**Aim of the task:**
Pull each line holding the word "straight" from the data.

#### Source data

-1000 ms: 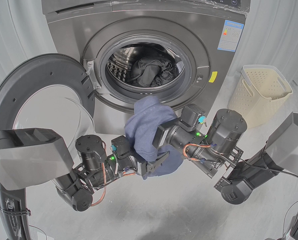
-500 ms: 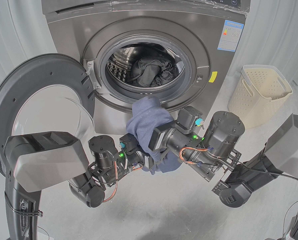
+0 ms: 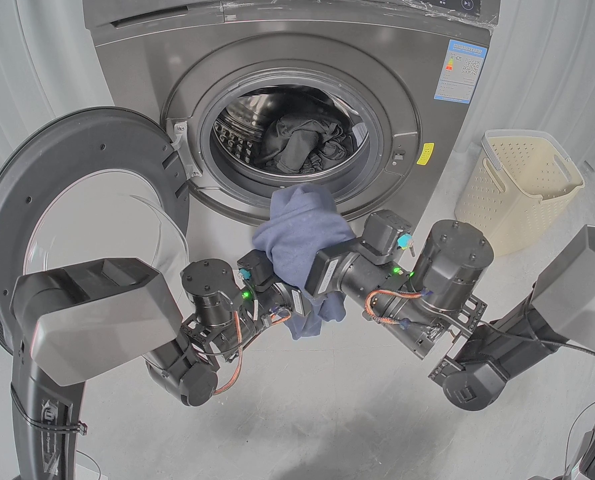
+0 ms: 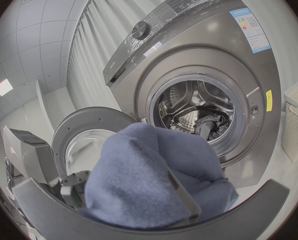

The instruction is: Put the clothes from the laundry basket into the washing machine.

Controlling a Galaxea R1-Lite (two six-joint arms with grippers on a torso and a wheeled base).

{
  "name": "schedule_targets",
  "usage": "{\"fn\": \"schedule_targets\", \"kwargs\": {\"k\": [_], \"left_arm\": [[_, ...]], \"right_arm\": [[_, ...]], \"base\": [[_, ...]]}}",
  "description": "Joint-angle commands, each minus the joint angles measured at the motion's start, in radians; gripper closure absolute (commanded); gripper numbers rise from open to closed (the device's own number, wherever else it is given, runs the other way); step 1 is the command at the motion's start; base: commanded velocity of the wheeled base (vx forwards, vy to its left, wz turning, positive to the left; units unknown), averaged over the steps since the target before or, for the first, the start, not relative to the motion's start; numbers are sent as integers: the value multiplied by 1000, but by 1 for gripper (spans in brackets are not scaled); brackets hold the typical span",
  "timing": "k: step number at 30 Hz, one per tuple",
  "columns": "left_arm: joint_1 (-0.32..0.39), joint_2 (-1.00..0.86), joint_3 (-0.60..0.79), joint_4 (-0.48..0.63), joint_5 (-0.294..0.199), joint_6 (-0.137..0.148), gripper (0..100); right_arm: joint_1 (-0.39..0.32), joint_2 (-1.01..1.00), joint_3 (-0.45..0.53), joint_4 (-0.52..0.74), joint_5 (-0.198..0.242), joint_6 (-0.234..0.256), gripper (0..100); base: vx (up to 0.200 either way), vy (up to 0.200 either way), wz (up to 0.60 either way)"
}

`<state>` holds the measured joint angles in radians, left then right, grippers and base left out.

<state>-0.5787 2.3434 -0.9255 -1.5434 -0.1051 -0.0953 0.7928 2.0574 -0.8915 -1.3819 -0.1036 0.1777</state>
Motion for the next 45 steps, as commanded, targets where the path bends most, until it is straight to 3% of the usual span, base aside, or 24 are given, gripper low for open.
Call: {"fn": "schedule_targets", "kwargs": {"k": [1, 7, 19, 20, 23, 27, 28, 29, 31, 34, 37, 39, 42, 45], "left_arm": [[7, -72, 40, -3, -2, -3, 100], [11, -227, 195, -1, -4, -40, 100], [-6, -335, 277, -1, -2, -43, 100], [-6, -343, 280, -1, -2, -43, 100], [-7, -372, 298, -1, -2, -57, 100], [-13, -443, 379, -3, -4, -53, 100], [-13, -504, 448, -1, -5, -52, 100], [-13, -535, 485, -1, -5, -58, 100], [-10, -590, 542, -1, -8, -67, 100], [-1, -604, 554, -1, -5, -49, 100], [-1, -607, 562, -1, -5, -46, 100], [2, -602, 567, -1, -1, -24, 100], [13, -605, 573, -1, 2, -1, 100], [20, -605, 580, 0, 4, 3, 100]], "right_arm": [[-60, -22, 17, 1, -1, 8, 100], [-195, -13, 26, 1, 2, 13, 100], [-156, 6, 37, -17, 13, 11, 100], [-153, 3, 40, -17, 13, 11, 0], [-141, -26, 71, -19, 16, 8, 0], [-116, -97, 200, -62, 73, -24, 0], [-96, -151, 307, -100, 119, -44, 0], [-89, -175, 367, -115, 137, -49, 0], [-75, -227, 488, -137, 160, -60, 0], [-89, -272, 629, -112, 174, -101, 0], [-115, -272, 681, -108, 174, -113, 0], [-176, -258, 744, -106, 173, -119, 0], [-210, -249, 761, -106, 173, -116, 0], [-225, -241, 760, -108, 173, -113, 0]], "base": [[0, 0, 0], [0, 0, 0], [0, 0, 0], [0, 0, 0], [0, 0, 0], [0, 0, 0], [0, 0, 0], [0, 0, 0], [0, 0, 0], [0, 0, 0], [0, 0, 0], [0, 0, 0], [0, 0, 0], [0, 0, 0]]}}
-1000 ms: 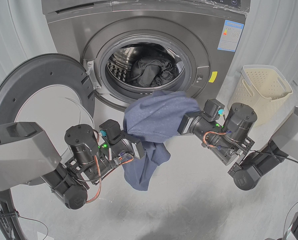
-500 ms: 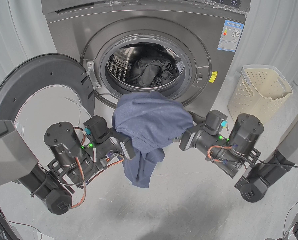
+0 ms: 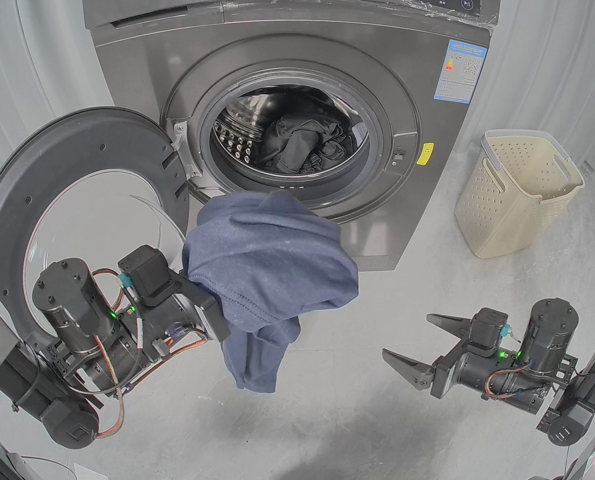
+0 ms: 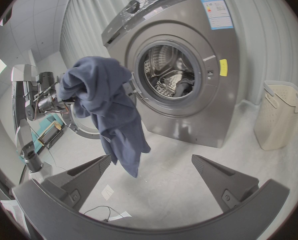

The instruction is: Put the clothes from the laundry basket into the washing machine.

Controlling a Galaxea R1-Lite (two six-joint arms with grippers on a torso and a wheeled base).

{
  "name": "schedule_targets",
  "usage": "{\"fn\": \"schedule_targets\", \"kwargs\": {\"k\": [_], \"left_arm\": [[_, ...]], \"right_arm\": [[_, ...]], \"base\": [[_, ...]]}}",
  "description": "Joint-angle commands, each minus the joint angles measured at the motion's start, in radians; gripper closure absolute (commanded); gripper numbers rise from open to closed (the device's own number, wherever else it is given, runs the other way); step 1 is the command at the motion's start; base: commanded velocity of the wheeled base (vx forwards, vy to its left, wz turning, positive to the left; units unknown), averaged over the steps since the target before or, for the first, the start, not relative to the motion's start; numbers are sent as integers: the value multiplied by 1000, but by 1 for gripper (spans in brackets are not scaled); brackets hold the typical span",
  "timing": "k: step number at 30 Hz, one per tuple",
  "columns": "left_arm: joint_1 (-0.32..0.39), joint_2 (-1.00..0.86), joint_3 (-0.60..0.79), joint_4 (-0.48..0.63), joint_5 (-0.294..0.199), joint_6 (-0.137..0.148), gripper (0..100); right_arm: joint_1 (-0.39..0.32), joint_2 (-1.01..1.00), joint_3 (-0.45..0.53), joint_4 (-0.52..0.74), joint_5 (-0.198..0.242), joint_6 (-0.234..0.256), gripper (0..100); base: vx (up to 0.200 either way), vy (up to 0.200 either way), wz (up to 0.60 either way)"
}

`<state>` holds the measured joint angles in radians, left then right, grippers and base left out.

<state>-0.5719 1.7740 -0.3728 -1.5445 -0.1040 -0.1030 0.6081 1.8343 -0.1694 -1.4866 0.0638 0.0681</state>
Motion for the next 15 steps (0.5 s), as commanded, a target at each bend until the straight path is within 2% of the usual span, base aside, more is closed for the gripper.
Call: {"fn": "schedule_targets", "kwargs": {"k": [1, 3, 15], "left_arm": [[18, -35, 60, 0, -2, 23, 100], [18, -35, 68, 0, -5, 17, 100], [9, 12, 66, 0, -11, 29, 100]], "right_arm": [[-59, 7, 37, -4, 5, -1, 0], [-60, 14, 36, -4, 2, 2, 0], [-44, 25, 30, -4, -2, 9, 0]], "base": [[0, 0, 0], [0, 0, 0], [200, 0, 0]]}}
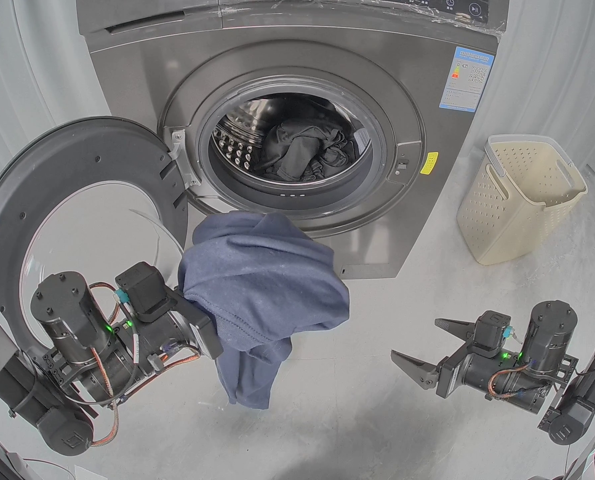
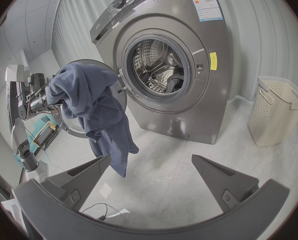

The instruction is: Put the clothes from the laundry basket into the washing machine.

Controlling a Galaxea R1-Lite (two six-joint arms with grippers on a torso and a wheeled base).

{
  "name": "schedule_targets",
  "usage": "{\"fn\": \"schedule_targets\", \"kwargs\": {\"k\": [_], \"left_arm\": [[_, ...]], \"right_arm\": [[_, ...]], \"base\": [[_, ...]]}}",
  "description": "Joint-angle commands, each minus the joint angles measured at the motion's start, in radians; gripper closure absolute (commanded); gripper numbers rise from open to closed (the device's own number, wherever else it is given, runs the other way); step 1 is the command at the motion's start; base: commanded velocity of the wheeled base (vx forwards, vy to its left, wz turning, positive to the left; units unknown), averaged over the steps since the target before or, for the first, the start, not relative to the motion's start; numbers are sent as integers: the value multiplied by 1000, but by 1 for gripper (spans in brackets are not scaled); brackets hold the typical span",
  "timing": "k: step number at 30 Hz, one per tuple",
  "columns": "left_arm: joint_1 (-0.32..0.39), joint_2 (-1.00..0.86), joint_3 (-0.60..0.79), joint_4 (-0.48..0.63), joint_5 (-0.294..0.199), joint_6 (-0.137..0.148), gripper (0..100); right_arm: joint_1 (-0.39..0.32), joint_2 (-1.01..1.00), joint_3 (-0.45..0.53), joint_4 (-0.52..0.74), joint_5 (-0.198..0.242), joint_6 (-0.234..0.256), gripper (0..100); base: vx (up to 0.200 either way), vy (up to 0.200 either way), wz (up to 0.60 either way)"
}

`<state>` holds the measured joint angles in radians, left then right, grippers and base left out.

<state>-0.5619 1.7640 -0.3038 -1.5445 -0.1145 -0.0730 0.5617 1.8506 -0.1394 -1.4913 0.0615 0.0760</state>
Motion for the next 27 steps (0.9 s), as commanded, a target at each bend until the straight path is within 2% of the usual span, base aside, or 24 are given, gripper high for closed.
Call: {"fn": "schedule_targets", "kwargs": {"k": [1, 7, 18, 27], "left_arm": [[-1, 22, -3, 0, -1, -1, 100], [-12, 35, -1, 0, 1, 15, 100], [-16, 37, -5, 0, 1, 15, 100], [-16, 55, -15, -2, 6, 15, 100]], "right_arm": [[3, 9, 0, 0, 0, 1, 0], [10, 13, 3, 0, 0, 1, 0], [23, 13, 9, 2, 0, 1, 0], [33, 12, 11, 2, 0, 2, 0]], "base": [[200, 0, 0], [200, 0, 0], [200, 0, 0], [0, 0, 0]]}}
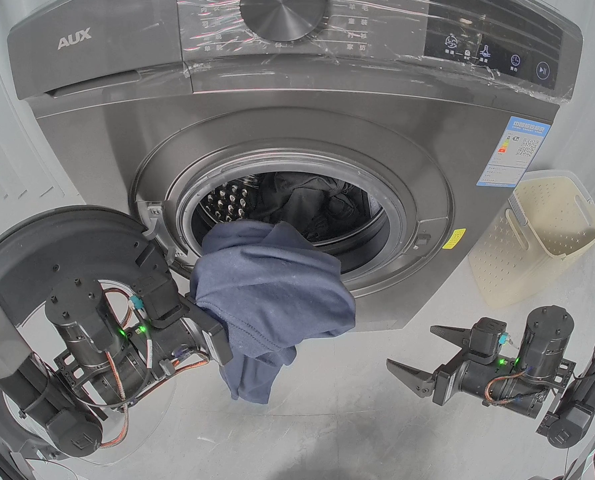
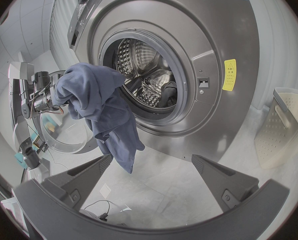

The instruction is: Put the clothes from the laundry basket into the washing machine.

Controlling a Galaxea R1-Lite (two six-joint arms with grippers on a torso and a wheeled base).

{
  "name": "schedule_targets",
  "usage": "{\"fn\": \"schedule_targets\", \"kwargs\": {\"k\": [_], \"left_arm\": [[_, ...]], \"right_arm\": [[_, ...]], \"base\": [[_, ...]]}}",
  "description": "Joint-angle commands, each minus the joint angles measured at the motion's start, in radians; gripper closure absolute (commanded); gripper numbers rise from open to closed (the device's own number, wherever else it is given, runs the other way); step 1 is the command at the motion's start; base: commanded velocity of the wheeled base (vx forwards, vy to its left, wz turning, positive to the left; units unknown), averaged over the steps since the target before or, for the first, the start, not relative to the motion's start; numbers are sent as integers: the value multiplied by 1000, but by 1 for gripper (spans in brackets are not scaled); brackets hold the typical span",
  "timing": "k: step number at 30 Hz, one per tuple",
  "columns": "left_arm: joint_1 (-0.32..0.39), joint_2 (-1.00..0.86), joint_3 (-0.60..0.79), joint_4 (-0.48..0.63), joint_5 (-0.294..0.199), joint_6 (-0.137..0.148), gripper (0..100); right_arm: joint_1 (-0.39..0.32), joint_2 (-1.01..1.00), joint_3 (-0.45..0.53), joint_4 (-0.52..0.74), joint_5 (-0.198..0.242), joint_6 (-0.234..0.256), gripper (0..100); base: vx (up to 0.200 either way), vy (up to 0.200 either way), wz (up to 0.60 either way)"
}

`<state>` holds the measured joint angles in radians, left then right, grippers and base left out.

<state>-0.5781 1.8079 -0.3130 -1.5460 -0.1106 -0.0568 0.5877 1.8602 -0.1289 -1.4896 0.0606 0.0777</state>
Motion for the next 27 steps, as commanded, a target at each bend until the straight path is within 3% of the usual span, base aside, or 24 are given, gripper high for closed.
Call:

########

**Written solution:**
Motion for the next 45 steps, as commanded, targets where the path bends most, until it is straight to 3% of the usual span, base aside, or 24 are given, gripper low for open.
Motion for the next 15 steps (0.5 s), as commanded, a target at each bend until the straight path is within 2% of the usual span, base aside, more is closed for the gripper.
Motion for the next 27 steps (0.9 s), as commanded, a target at each bend until the straight path is within 2% of the usual span, base aside, or 24 are given, gripper high for closed.
Motion for the next 27 steps, as commanded, a target at each bend until the straight path is within 3% of the usual span, base aside, or 24 are given, gripper high for closed.

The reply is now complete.